> What is being asked:
The answer must give back every line of the data exactly, with no pictures.

> Dataset excerpts:
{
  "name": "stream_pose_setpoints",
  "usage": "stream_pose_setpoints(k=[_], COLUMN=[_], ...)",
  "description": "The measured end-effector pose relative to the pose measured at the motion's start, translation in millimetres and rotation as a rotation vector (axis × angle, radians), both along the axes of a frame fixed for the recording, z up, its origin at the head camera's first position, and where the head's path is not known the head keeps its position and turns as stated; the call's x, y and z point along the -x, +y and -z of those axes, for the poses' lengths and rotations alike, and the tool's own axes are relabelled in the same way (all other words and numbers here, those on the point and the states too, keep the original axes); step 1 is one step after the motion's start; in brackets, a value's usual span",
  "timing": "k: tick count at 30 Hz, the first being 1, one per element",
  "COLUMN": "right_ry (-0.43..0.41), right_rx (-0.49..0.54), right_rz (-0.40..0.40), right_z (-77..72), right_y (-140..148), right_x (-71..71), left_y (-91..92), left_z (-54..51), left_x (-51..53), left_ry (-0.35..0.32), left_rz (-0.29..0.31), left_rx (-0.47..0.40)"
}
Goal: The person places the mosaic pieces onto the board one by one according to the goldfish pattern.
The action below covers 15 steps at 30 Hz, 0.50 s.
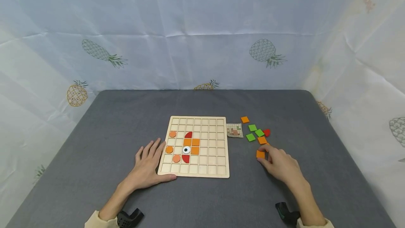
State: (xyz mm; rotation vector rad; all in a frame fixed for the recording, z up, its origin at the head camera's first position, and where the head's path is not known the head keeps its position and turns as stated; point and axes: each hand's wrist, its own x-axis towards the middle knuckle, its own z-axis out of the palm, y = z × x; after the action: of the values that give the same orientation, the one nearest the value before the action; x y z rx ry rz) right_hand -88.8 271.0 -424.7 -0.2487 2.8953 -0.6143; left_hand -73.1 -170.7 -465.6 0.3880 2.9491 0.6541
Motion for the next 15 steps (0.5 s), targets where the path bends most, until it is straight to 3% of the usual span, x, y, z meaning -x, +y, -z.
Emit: stream_pose_setpoints(k=[15], right_ry=[0.033], right_rx=[-0.030], right_rz=[-0.004], right_z=[-7.8], right_y=[-20.6], right_x=[-1.8], left_y=[-0.3], left_z=[-0.6], left_x=[-1.2], left_ry=[0.012], left_rz=[0.003], left_rx=[-0.011])
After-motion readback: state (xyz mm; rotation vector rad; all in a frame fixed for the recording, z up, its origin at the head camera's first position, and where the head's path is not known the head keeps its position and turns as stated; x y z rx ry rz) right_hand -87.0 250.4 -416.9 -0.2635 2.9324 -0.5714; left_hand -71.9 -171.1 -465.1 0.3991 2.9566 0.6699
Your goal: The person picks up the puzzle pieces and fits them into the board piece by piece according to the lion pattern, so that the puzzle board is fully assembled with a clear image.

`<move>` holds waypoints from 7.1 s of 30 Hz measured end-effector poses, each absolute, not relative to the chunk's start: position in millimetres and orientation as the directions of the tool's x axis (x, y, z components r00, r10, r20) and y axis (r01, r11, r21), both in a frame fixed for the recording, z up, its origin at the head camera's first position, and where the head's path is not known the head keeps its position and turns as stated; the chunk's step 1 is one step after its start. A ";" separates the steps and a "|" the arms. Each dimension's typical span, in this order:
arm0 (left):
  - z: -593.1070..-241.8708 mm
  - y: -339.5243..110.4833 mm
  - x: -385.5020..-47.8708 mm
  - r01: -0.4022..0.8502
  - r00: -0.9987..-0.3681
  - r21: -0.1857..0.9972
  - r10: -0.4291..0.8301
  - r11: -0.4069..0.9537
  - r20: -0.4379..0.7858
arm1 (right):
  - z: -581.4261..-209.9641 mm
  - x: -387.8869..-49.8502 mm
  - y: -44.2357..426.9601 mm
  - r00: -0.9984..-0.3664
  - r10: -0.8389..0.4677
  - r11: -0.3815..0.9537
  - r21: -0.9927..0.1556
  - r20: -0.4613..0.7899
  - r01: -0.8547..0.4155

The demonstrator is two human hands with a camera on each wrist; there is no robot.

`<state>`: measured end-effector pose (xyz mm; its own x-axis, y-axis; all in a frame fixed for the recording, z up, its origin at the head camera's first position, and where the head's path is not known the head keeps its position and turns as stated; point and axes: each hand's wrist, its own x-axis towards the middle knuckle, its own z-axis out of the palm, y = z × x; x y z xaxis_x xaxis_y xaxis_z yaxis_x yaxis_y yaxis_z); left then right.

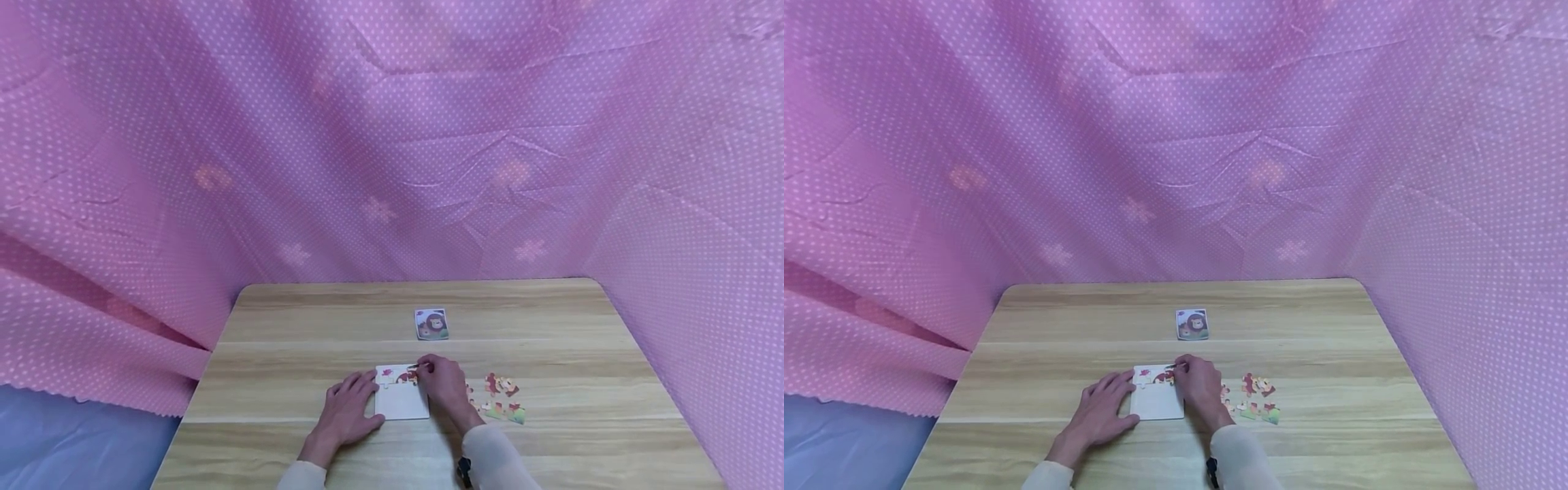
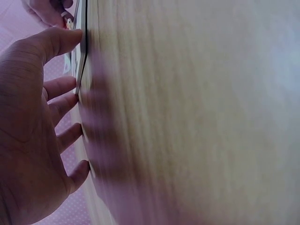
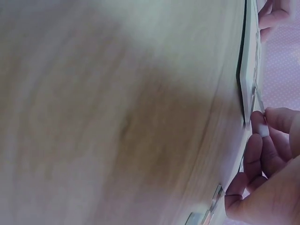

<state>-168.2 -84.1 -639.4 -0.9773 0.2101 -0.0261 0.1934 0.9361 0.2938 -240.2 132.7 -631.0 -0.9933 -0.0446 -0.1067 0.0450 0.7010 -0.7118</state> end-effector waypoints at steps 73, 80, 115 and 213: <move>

> Output below:
{
  "name": "stream_pose_setpoints",
  "usage": "stream_pose_setpoints(k=[_], COLUMN=[_], ...)",
  "description": "The measured end-effector pose relative to the pose measured at the motion's start, translation in millimetres and rotation as a rotation vector (axis × angle, radians), both along the axes of a frame fixed for the recording, z up, its origin at the head camera's first position, and where the head's path is not known the head keeps its position and turns as stated; the call's x, y and z point along the -x, +y and -z of those axes, for the poses' lengths and rotations alike, and the tool's own axes are relabelled in the same way (all other words and numbers here, those on the point and the states too, keep the original axes); step 1 is one step after the motion's start; in brackets, a value's usual span",
  "timing": "k: tick count at 30 Hz, the first being 1, one per element",
  "COLUMN": "right_ry (-0.43..0.41), right_rx (-0.49..0.54), right_rz (-0.40..0.40), right_z (-77..72), right_y (-140..148), right_x (-71..71), left_y (-91..92), left_z (-54..51), left_x (-51..53), left_ry (-0.35..0.32), left_rz (-0.29..0.31), left_rx (-0.47..0.40)"
}
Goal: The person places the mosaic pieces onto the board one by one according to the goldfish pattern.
The action below covers 15 steps at 30 Hz, 0.50 s.
State: (xyz mm; rotation vector rad; all in a frame fixed for the recording, z up, its origin at the head camera's first position, and where the head's path is not known the head keeps its position and turns as stated; point and axes: each hand's wrist, its own x-axis towards the middle knuckle, its own z-axis out of the palm, y = z × x; after the action: of the values that give the same orientation, the one nearest the value before the action; x y z rx ry rz) right_hand -88.8 271.0 -424.7 -0.2487 2.8953 -0.6143; left_hand -73.1 -170.7 -465.6 0.3880 2.9491 0.6541
Motion for the next 15 steps (0.5 s), targets where the path bends most, until it is straight to 3% of the usual span, x, y, z meaning -x, +y, -z.
Emit: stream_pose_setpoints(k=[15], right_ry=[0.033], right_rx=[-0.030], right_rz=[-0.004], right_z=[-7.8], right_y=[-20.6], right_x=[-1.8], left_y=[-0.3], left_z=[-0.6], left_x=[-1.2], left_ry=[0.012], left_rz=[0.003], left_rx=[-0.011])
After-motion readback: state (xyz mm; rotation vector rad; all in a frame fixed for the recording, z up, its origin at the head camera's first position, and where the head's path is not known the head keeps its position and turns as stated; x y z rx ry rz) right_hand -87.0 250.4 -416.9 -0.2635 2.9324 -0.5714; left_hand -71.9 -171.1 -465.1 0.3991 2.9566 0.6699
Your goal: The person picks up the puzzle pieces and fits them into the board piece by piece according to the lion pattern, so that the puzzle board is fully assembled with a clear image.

`<move>` holds waypoints from 7.1 s of 30 Hz measured end-effector poses, each absolute, not relative to the chunk's start: position in millimetres and orientation as the directions of the tool's x axis (x, y, z components r00, r10, r20) and y axis (r01, r11, r21), both in a frame fixed for the recording, z up, its origin at the head camera's first position, and where the head's path is not known the head keeps its position and turns as stated; the chunk's step 1 is one step after its start. A ";" separates the steps and a "|" the arms. Each dimension's typical span, in this order:
arm0 (left):
  - z: -593.1070..-241.8708 mm
  - y: -339.5243..110.4833 mm
  - x: -385.5020..-47.8708 mm
  - r01: -0.4022..0.8502
  - r00: -0.9987..-0.3681
  - r21: -0.1857..0.9972
  - r10: -0.4291..0.8301
  - r11: -0.4069..0.9537
  - r20: -0.4379..0.7858
arm1 (right):
  - z: -581.4261..-209.9641 mm
  - x: -387.8869..-49.8502 mm
  - y: -44.2357..426.9601 mm
  - r00: -0.9984..-0.3664
  - r10: -0.8389..0.4677
  - r11: -0.3815..0.9537
  - r21: -0.9927..0.1556
  - r20: -0.4613..0.7899
  - r01: -0.8547..0.4155

The demonstrator is two human hands with a camera on each wrist; there is no robot.

`<state>`: measured end-effector pose (xyz mm; its own x-axis, y-axis; all in a frame fixed for the recording, z up, its origin at the head camera's first position, and where the head's path is not known the head keeps its position and turns as stated; point and axes: each hand's wrist, its own x-axis towards the middle knuckle, its own z-axis out of the palm, y = z × x; x y z xaxis_x xaxis_y xaxis_z yaxis_x yaxis_y yaxis_z); left then right.


<state>-168.2 -84.1 -639.4 -0.9773 0.2101 -0.0261 0.1934 0.9361 0.2938 -240.2 132.7 -631.0 -0.9933 -0.0446 -0.1067 0.0450 0.7010 -0.7118</state> end-effector waypoints at steps 73, 80, 115 and 213: <move>

There is nothing further in this answer.